● STORED DATA
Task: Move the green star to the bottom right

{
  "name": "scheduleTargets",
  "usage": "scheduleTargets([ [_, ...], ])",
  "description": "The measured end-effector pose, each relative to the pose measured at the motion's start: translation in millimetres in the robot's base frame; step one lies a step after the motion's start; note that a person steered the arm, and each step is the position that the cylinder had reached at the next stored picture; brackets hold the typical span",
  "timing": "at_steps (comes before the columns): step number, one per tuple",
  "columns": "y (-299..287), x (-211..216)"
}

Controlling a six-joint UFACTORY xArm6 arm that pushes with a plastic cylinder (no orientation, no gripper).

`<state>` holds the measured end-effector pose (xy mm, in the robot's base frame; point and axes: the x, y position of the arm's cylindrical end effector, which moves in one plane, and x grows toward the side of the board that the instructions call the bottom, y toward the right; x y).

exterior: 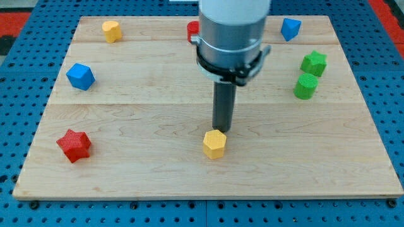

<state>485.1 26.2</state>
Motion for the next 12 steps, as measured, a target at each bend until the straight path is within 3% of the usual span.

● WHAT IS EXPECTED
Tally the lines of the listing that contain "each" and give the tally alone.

● EXERCISE OUTPUT
2